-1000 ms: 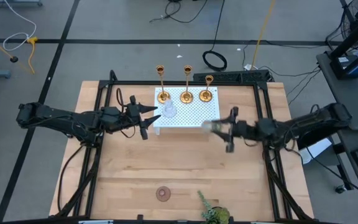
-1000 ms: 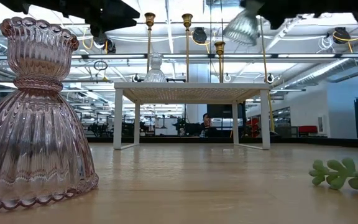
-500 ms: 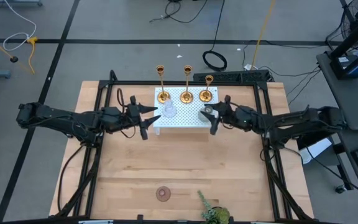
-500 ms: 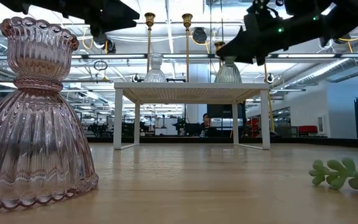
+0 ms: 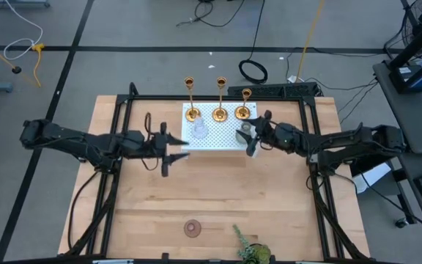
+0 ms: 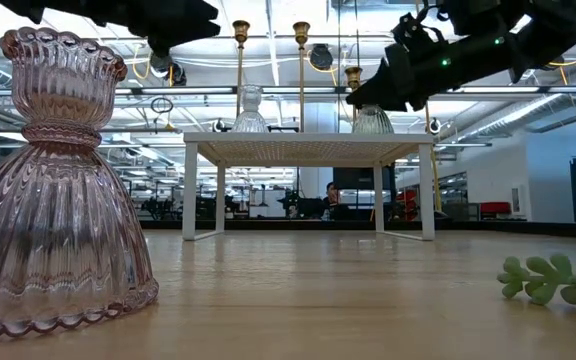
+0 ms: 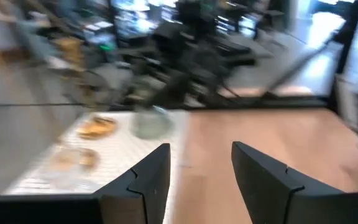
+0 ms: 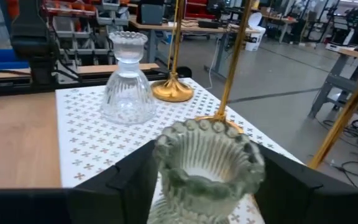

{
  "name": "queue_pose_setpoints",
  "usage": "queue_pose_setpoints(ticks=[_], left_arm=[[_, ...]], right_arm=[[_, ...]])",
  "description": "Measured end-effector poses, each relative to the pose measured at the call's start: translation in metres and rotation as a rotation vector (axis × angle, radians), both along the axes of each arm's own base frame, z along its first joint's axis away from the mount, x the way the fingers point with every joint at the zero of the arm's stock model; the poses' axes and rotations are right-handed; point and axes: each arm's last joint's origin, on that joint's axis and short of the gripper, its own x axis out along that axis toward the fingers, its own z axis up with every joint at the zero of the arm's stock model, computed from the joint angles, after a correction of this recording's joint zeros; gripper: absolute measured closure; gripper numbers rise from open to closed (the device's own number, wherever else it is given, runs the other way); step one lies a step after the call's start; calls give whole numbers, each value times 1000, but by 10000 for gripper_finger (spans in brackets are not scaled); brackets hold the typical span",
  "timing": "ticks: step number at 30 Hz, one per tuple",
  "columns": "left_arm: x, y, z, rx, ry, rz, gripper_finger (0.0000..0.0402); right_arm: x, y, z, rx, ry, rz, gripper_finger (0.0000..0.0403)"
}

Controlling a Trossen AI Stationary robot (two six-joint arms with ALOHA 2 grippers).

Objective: Pick & Place candle stick holders
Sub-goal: Put the green glass candle holder on the shelf, then put the pink glass candle holder on the shelf

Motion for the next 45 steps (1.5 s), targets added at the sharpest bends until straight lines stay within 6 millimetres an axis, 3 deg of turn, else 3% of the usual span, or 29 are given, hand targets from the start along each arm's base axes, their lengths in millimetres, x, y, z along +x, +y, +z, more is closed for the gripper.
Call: queue_pose_setpoints(ticks=[9, 19, 32, 37, 45], left_arm=[[-2, -28, -20, -142, 187, -315, 224], [14, -73, -48, -160, 283, -472, 224], [39, -115, -97, -149, 319, -576, 224], [43, -125, -113, -237, 340, -574, 224], [40, -134, -117, -207, 356, -607, 223]], right_arm=[[-1, -4, 0, -26, 10, -10, 152], [0, -3, 14, -118, -81, -6, 155], [-5, 7, 27, -161, -147, 32, 156], [-5, 18, 29, -243, -120, 77, 154], [-5, 30, 31, -240, -138, 128, 145]])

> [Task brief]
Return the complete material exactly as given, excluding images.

> [Solution]
-1000 ms: 
-1000 ms: 
-500 ms: 
-500 ms: 
+0 ms: 
+0 ms: 
+0 ms: 
+0 ms: 

{
  "name": "queue_pose_setpoints",
  "usage": "queue_pose_setpoints(ticks=[_], left_arm=[[_, ...]], right_arm=[[_, ...]])",
  "description": "Measured end-effector poses, each relative to the pose measured at the call's start: translation in metres and rotation as a rotation vector (axis × angle, radians), both along the axes of each arm's own base frame, z along its first joint's axis away from the mount, x the way the fingers point with every joint at the zero of the arm's stock model; the poses' axes and rotations are right-handed; point and axes: each arm's last joint's origin, on that joint's axis and short of the gripper, its own x axis out along that axis toward the fingers, its own z axis up with every joint at the zero of the arm's stock model, computed from the joint angles, after a correction of this recording's joint zeros; gripper: absolute measured closure; gripper numbers rise from open to closed (the device's own number, wherever else it is given, runs the other way); step one lies a step after the call's start; calls give whole numbers, each value times 1000, but by 10000 for gripper_finger (spans in brackets are not scaled); brackets hold the typical span",
  "timing": "ticks: step number at 30 Hz, one per tuple",
  "columns": "left_arm: x, y, z, rx, ry, rz, gripper_finger (0.0000..0.0402); right_arm: x, y, z, rx, ry, rz, gripper_finger (0.0000..0.0403)"
}

Controlling a Trossen AI Stationary robot (two six-joint arms with ALOHA 2 grippers).

Objective: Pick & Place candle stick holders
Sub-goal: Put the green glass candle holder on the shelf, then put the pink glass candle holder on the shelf

Motion for the next 45 steps (1.5 s), targets added at the sharpest bends until straight lines stay within 6 millimetres an axis, 3 deg of turn, else 3% of the usual span, or 29 are given, hand targets from the start along each arm's base axes, their lengths in millimetres, x, y, z along +x, +y, +z, more is closed for the gripper.
Call: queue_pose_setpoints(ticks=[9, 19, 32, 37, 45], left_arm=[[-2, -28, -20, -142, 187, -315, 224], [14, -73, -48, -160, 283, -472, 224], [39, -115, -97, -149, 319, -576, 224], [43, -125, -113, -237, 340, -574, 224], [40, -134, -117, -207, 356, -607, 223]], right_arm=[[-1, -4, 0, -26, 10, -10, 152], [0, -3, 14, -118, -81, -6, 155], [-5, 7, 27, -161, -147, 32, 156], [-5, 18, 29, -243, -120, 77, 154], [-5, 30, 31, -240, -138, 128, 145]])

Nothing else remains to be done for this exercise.